FS: But this is a truism.

HP: I disagree. What Miller says and means is that one can be more-or-less realistic about a single specific subject (like natural selection, or a statistical distribution, or a wave function). This is not a truism because it is seldom recognized in arguments (such as this one).

FS: I know of no-one being a realist about any possible claim or any possible universal! All realists know it is only some universals which are real ("phologiston", "ether", "unicorn" and a host of others are not).

HP: In my mind this is a truism.

FS: In that sense, realism is the inclusive notion here, admitting both realist and nominalist universals - while nominalism claims all universals are but linguistic conventions.

HP: This is a narrow view of <http://plato.stanford.edu/entries/nominalism-metaphysics/>nominalism , which has at least as many interpretations as realism.

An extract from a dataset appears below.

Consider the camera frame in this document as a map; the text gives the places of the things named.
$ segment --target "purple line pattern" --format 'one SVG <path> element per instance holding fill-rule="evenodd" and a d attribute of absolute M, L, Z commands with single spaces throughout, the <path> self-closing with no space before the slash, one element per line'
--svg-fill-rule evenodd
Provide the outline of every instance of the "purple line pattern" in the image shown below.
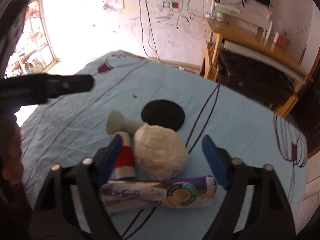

Miller's warning applies just as much to nominalism. There are degrees of universals, or in modern language, there are degrees of abstraction and degrees of what we call reality.

HP: I would add that one can be both a realist and nominalist about the same theory or model. Namely, while there are real individual events of birth and death going on, the word "selection" refers to statistical consequences that are not real selections in any recognizable sense. Selection is just a name (Darwin called it, "a bad term") that we use to indicate only "a statistical bias in the relative rates of survival" of a population distribution.

FS: But that "statistical bias" would then be real, just as birth and death would it.

HP: You are begging the most controversial issue of probability interpretations. Is a probability real or only a degree of ignorance -- a state of mind? Is probability objective or subjective? A currently popular interpretation of QM, <http://en.wikipedia.org/wiki/Quantum_Bayesianism>Quantum Bayesianism , says statistical bias is not real.

HP: Furthermore, there are many <http://plato.stanford.edu/entries/selection-units/>levels of <http://plato.stanford.edu/entries/selection-units/>selection, and because selection processes are never-ending, one can never be sure of the ultimately result. Consequently there is much controversy (see link) which amounts to whether each level is real or nominal (although biologists usually don't use these terms).

FS: Of course, but that is not a philosophical issue. It is about what is scientifically true. I tend to be realist about stable scientific results. Of course, being a fallibilist, I know some of them will change, but not most of them.

HP: What is scientifically true is unavoidably also an epistemological issue.

FS: This also implies that there is no simple philosophical answer to what is real and what is not. It should be developed from our best scientific knowledge - also in the non-physical sciences. So there are many open questions as to what is real and what not . . .

HP: Agreed!

FS: . . but that does not imply that ALL such questions are open.

HP: I would say that depends on your epistemology. Could we agree on what questions are not open?